Tulisan streak nih. Salut om, produktif sekali. Sampai-sampai saya mikir ente udah jadi Bapak Rumah Tangga. Hehehe.
Ibu saya dulu juga ibu rumah tangga lhooo. Cuman sekarang istri saya juga mesti berdaya guna guna memenuhi kebutuhan ngga penting gaya ibukota, termasuk CD-CD musik. :))
ibu saya juga ibu rumah tangga..:D
dan Gina hebatt..jadi wanita karier sekaligus ibu rumah tangga jempolan..
ini memang masalah klasik para ibu: rasa tidak percaya diri dengan pekerjaan sebagai Ibu Rumah Tangga.
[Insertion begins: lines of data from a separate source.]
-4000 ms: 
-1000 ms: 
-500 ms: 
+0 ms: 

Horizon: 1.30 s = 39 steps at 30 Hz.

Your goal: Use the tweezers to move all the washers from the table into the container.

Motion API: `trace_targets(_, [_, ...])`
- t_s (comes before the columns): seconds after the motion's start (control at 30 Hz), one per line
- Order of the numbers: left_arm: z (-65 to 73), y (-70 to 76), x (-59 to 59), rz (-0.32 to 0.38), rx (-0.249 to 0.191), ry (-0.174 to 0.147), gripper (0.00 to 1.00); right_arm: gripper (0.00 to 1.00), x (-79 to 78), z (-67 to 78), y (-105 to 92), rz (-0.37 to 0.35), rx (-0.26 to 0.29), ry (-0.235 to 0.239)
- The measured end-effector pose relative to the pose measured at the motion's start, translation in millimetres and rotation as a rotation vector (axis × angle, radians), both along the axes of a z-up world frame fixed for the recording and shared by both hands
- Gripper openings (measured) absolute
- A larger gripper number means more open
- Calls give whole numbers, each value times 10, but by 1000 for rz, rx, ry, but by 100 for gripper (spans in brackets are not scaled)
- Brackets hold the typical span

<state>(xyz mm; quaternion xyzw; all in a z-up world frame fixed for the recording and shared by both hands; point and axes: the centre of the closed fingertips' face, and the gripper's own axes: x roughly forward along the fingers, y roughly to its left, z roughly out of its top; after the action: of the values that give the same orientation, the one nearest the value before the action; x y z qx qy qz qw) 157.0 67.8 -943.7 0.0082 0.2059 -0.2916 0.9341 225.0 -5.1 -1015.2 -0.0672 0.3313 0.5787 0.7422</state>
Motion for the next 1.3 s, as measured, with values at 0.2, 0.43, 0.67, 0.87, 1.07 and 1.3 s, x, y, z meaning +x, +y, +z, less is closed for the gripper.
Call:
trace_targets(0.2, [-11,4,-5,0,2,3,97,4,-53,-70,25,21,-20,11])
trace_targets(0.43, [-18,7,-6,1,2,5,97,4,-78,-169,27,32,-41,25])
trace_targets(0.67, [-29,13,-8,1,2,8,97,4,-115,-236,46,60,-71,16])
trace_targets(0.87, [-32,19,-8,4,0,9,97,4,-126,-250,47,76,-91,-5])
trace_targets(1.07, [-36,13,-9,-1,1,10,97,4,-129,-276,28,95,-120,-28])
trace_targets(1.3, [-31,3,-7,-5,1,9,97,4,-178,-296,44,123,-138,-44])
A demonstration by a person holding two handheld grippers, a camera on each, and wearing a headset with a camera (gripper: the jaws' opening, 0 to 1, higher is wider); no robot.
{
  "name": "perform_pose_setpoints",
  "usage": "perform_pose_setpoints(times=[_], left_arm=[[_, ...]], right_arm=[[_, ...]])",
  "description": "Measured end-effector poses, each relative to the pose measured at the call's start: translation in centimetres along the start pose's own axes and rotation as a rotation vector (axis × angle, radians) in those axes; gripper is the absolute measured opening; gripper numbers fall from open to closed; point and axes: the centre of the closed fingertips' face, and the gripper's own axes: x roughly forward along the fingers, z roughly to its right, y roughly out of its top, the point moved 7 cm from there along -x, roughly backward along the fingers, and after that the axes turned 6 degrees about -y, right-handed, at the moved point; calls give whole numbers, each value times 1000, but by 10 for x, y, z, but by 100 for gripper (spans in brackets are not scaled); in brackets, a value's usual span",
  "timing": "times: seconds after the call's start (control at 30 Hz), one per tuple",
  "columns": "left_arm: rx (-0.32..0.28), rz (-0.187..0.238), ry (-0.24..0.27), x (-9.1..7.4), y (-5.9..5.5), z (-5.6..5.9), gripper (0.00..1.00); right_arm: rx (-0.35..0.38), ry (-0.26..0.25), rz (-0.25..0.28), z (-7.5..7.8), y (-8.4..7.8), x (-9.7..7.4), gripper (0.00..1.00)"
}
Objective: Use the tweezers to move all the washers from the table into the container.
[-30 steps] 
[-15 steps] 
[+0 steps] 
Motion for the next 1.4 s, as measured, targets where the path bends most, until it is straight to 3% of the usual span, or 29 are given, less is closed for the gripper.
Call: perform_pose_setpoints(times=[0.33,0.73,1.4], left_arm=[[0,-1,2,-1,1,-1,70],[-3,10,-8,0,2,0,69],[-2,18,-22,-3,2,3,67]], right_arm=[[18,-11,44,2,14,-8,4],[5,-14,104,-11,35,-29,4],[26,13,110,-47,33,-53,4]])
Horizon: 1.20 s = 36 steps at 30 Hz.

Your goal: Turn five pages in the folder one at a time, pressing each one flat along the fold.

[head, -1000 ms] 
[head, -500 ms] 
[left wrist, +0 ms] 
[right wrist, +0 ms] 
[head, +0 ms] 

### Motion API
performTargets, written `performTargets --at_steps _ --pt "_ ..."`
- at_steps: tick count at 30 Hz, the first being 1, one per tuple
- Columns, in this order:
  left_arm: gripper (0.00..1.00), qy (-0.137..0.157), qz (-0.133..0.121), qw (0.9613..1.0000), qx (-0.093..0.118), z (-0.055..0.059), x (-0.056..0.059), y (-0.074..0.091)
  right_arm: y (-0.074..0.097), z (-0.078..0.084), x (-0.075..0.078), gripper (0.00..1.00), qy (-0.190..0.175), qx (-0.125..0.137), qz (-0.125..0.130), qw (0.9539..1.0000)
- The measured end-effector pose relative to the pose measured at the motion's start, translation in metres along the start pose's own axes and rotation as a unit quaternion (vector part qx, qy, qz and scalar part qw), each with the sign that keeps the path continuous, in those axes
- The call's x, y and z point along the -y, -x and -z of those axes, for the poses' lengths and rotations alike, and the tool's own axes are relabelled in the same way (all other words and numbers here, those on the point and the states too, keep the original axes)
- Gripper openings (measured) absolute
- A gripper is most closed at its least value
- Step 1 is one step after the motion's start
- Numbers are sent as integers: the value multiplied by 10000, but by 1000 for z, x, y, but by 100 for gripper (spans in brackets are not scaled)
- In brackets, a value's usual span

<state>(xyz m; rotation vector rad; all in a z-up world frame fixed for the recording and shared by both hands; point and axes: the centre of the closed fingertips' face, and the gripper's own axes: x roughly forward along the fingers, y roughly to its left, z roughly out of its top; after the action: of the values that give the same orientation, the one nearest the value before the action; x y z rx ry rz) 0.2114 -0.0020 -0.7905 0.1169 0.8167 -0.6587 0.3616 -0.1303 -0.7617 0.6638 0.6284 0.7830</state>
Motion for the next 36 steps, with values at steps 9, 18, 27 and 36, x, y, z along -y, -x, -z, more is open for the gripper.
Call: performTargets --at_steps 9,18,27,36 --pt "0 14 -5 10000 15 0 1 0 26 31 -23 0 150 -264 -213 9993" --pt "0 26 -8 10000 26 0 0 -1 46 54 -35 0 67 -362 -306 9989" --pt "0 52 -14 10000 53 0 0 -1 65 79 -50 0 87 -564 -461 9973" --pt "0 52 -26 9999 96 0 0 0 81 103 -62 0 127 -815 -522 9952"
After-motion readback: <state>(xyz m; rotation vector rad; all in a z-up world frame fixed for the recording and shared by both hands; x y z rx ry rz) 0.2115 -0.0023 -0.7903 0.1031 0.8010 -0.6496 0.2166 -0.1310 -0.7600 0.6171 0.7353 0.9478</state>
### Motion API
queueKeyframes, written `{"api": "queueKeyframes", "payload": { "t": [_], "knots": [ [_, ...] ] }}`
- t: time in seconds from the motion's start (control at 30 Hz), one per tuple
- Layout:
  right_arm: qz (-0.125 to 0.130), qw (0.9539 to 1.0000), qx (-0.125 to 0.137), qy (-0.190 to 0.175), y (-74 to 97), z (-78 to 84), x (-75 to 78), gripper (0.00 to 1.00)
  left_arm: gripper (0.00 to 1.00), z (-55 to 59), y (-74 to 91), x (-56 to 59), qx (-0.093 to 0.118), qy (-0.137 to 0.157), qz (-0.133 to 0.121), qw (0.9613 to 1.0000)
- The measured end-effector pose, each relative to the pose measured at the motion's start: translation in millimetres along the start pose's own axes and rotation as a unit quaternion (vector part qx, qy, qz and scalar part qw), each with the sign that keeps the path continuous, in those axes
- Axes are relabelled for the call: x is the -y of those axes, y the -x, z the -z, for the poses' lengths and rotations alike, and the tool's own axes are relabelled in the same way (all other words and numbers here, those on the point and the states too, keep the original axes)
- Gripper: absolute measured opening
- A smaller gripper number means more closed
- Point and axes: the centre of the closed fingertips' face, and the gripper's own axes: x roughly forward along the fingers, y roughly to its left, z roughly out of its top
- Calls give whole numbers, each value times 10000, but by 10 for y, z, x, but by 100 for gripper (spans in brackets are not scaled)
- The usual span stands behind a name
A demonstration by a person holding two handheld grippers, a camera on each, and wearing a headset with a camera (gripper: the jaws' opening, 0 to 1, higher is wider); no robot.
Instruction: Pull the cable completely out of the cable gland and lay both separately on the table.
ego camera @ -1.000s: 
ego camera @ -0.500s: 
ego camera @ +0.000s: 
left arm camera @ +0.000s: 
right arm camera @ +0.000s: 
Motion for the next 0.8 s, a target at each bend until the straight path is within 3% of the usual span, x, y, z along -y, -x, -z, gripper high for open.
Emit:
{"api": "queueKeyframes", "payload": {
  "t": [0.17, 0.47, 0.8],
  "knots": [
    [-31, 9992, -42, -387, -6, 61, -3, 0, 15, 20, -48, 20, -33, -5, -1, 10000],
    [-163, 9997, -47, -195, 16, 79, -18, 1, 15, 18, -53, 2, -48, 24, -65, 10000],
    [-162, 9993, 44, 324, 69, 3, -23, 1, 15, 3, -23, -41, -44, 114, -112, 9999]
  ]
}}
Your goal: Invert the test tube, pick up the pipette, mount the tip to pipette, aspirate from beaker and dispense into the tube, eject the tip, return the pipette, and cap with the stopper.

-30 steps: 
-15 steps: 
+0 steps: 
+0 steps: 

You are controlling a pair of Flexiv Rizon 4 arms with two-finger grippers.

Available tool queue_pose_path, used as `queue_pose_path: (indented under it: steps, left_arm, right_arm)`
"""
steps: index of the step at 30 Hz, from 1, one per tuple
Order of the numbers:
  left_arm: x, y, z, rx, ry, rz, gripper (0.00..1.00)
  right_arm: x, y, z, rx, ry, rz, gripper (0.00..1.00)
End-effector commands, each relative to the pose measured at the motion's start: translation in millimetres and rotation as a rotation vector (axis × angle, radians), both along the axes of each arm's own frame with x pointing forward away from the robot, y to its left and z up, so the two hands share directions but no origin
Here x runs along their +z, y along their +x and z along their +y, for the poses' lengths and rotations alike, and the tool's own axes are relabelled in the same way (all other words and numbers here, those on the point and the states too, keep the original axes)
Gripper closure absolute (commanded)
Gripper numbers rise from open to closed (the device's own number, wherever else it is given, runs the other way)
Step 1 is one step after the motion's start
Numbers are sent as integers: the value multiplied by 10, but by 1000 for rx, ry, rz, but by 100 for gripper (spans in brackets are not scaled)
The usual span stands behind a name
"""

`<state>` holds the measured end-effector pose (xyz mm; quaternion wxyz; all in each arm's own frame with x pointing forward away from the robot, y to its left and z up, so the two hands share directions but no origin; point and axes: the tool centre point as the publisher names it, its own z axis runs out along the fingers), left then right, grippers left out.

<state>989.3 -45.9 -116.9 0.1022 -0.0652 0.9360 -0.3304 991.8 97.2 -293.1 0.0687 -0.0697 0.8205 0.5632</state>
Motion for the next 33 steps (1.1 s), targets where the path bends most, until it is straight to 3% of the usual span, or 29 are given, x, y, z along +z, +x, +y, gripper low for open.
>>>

Padahal seharusnya kan bangga. 😀
thanks for sharing!
yup..yup..
gak pede padahal jadi ibu rumah tangga thok sama mulianya..
tidak ada yang salah dengan ibu RT karena ibu saya seorang RT
namun alangkah baiknya jgn cuman jadi ibu RT yang kerjaannya cuman kamar, kasur, kakus aja, jadilah ibu RT yang berdedikasi dan handal hahaha
wuihh..kata2 terakhirnya dong…hahaha
ga aci itu, lempar pertanyaan tapi ga berani jawab huuu
takut ditimpukin ibu-ibu sedunia blogger ya 😛
saya yang perempuan ini sih mengakui 2-2-nya sama-sama mulia kok
IRT ya mulia, jika dia benar2 jadi IRT, klo IRT nya cuma jadi mandor, terus anak2 dikasih ke mbak-nya, nyuci ngirim ke laundry (saya ini mah), masak ada yg masakin (klo saya masak sendiri), anak2 dikirim ke tempat les atau dipnggil guru privat semua 😀 eh udah gitu, anaknya tetep aja ga berprestasi, apakah itu IRT dengan tugas mulia?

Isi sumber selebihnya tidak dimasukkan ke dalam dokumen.